= Task to complete =
The lines to be copied are those below that contain "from".
##### Recorded data #####
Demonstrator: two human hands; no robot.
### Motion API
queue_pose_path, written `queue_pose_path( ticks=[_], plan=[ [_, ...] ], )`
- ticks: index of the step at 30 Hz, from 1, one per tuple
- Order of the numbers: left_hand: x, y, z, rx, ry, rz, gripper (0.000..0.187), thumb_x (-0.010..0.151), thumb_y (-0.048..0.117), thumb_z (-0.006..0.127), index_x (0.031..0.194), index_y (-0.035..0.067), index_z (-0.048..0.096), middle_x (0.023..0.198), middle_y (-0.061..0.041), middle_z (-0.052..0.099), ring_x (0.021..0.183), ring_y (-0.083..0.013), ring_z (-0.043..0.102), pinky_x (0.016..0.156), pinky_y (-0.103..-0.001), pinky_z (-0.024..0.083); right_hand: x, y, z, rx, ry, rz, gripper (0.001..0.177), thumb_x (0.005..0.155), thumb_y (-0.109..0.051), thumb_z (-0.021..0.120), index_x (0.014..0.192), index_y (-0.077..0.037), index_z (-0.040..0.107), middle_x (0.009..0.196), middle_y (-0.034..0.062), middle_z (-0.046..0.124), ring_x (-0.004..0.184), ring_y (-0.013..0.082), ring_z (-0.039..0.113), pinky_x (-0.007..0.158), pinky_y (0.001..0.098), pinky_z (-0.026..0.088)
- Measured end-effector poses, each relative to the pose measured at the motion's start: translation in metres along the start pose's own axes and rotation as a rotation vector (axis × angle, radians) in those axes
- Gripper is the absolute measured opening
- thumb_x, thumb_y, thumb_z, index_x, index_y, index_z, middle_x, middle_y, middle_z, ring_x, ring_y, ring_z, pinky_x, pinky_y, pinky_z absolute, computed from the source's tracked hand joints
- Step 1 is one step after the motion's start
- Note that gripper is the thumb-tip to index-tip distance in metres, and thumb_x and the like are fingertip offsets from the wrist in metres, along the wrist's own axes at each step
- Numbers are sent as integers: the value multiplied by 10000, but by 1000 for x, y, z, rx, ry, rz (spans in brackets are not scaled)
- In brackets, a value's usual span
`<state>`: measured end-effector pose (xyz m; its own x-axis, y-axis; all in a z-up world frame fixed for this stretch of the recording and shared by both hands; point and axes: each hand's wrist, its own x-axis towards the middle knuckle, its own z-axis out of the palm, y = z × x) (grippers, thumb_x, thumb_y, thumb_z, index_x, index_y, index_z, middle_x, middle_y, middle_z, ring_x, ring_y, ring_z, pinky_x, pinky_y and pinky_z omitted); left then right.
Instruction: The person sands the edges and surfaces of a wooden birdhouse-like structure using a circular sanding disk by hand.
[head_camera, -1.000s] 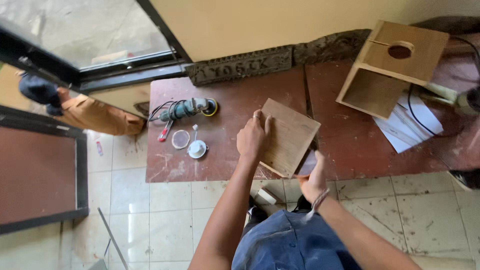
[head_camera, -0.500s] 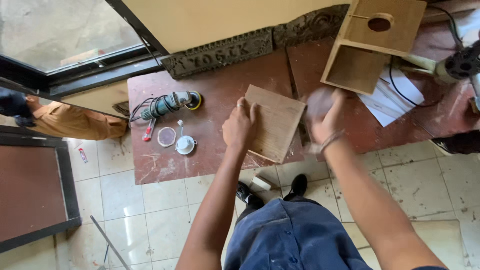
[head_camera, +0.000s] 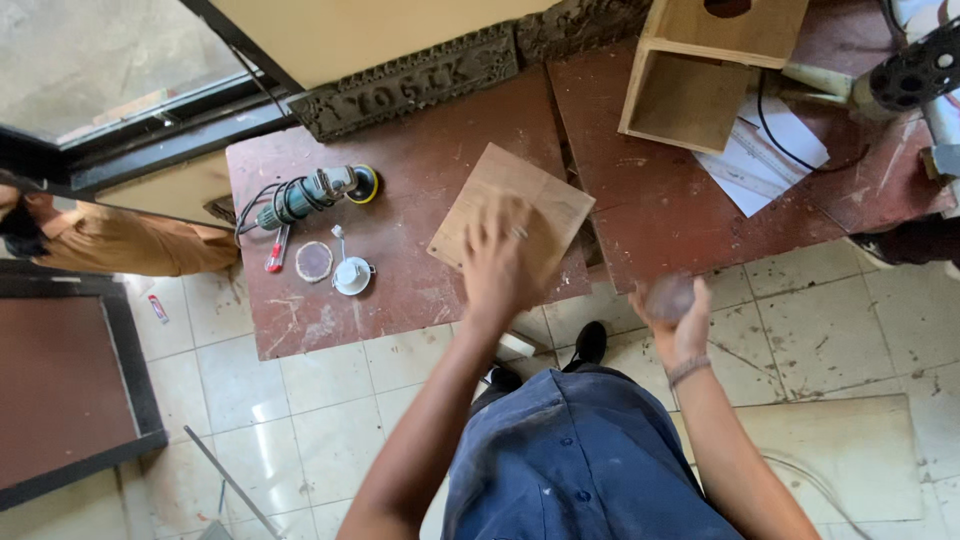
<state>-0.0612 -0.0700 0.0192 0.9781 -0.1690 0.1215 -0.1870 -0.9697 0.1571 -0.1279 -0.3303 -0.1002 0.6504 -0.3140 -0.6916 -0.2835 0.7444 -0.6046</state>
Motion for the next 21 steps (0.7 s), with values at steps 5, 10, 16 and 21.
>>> queue_pose_path(
  ticks=[5, 10, 16, 21],
  plan=[
    [-14, 20, 9, 21, -118, 32, 896, 733, 217, 816, 1551, 157, 454, 1611, -233, 349, 1481, -496, 319, 1067, -722, 386, 18, 25, -89, -149, -31, -37, 411, 1078, -539, 521, 1098, -130, 561, 1117, 152, 669, 1024, 363, 716, 995, 544, 594],
    [4, -21, 22, -76, -5, 170, 711, 722, 86, 781, 1411, 190, 638, 1512, -229, 510, 1391, -543, 439, 920, -773, 471, 20, -2, -106, -239, -43, -161, 441, 1121, -494, 479, 917, -156, 674, 976, 168, 746, 948, 327, 753, 976, 501, 590],
    [23, -115, 23, -186, 10, 73, 668, 772, 174, 679, 1429, 280, 617, 1507, -20, 579, 1284, -398, 595, 786, -668, 570, 35, -23, -128, -169, -32, -211, 422, 1109, -461, 512, 830, -183, 665, 892, 76, 754, 901, 273, 777, 919, 518, 640],
    [34, -147, 22, -175, 22, -74, 553, 839, 320, 592, 1360, 506, 610, 1412, 281, 587, 1179, -214, 673, 877, -526, 614, 42, -16, -157, -241, 2, -182, 414, 1145, -453, 520, 948, -115, 654, 988, 169, 737, 1020, 356, 743, 986, 560, 626]
  ],
)
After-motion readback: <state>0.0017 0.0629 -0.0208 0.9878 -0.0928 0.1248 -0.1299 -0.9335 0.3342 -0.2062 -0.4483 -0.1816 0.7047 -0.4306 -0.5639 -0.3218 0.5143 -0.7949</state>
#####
= Written solution =
- ticks: index of the step at 30 Hz, from 1, one per tuple
- thumb_x, thumb_y, thumb_z, index_x, index_y, index_z, middle_x, middle_y, middle_z, ring_x, ring_y, ring_z, pinky_x, pinky_y, pinky_z absolute, computed from the source's tracked hand joints
- Note that gripper is the thumb-tip to index-tip distance in metres, and thumb_x and the like are fingertip offsets from the wrist in metres, along the wrist's own axes at each step

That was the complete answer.